> _TASK INSTRUCTIONS_: Reprint the lines below as they are, minus the pictures.

> _DATA SHOWN_:
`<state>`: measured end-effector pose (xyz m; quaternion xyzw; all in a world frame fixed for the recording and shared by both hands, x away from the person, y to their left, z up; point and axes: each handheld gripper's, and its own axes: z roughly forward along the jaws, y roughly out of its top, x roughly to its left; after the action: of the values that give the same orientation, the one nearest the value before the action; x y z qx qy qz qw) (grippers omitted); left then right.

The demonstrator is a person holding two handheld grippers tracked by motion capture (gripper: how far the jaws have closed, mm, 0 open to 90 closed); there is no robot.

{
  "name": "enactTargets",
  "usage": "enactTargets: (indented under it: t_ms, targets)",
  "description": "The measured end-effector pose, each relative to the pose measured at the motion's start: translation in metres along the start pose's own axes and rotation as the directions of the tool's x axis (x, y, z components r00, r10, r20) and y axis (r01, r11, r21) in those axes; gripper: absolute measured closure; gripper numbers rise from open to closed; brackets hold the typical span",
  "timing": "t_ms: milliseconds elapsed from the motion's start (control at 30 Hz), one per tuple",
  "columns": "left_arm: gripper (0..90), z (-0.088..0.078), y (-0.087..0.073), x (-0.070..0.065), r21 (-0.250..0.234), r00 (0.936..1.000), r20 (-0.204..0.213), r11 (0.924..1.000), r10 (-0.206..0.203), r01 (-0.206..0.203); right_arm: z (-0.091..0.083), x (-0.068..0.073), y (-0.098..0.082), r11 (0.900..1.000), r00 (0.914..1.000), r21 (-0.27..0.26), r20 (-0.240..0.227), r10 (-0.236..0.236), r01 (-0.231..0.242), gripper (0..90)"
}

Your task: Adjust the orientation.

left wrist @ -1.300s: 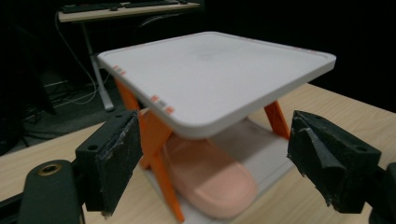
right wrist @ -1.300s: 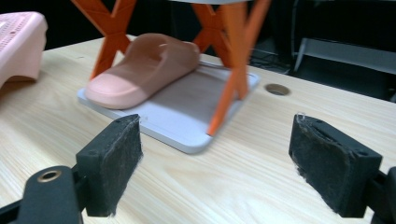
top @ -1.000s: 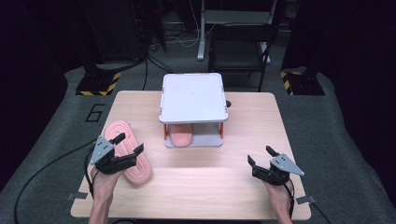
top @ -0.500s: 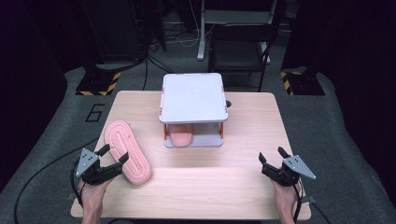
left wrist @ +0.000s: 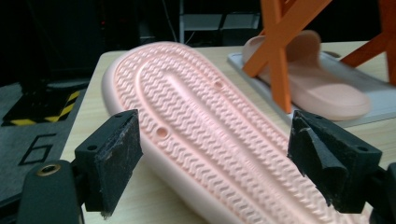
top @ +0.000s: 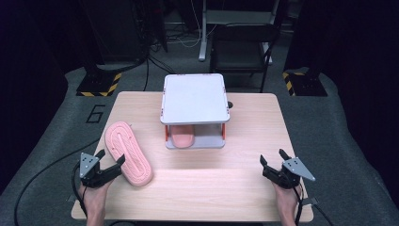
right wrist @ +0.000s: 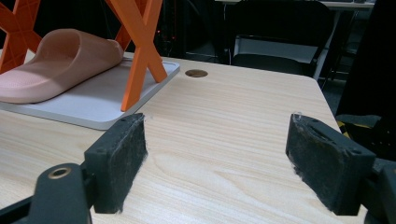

> _TASK RESPONSE_:
`<state>`: measured end-effector pose (xyz m; quaternion xyzw; all in a world frame fixed for the recording and shared by both hands, x away from the person, y to their left, z up; point and axes: each handheld gripper's, and its own axes: z roughly forward along the jaws, y roughly out of its top, x roughly to its left; after the action: of the values that give the same orientation, the one nearest the value before the action; x y z qx qy qz qw) (grippers omitted); left then right.

The demonstrator is a person holding two handheld grippers tracked by motion capture (gripper: how far the jaws have closed, mm, 0 open to 90 closed); there is no robot.

{
  "name": "enactTargets",
  "usage": "enactTargets: (indented under it: t_ms, targets)",
  "description": "The measured end-effector pose, each relative to the pose measured at the motion's start: translation in metres along the start pose's own axes and rotation as the directions of the tool's x axis (x, y, z components r00, r10, r20) and y axis (r01, r11, r21) in those axes; gripper: absolute measured closure; gripper numbers rise from open to closed; brackets hold the typical span",
  "timing": "t_ms: milliseconds elapsed from the motion's start (control at 30 Hz), one per tuple",
  "columns": "left_arm: gripper (0..90), z (-0.088..0.078), y (-0.087..0.073), x (-0.070..0.065), r21 (-0.250..0.234), r00 (0.936..1.000), r20 (-0.204..0.213), r11 (0.924..1.000), r10 (-0.206..0.203), r01 (-0.206..0.203); right_arm: z (-0.091..0.083), x (-0.068..0.073), y (-0.098..0.082), r11 (0.900..1.000), r00 (0.914..1.000), r21 (-0.27..0.26), r20 (-0.240..0.227), r10 (-0.236..0.236), r01 (-0.231..0.242), gripper (0..90)"
}

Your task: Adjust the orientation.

left wrist @ -1.300s: 
right wrist @ -1.300s: 
top @ -1.000s: 
top @ -0.500s: 
left wrist @ +0.000s: 
top @ +0.000s: 
right wrist @ +0.000s: 

The required output has been given in full.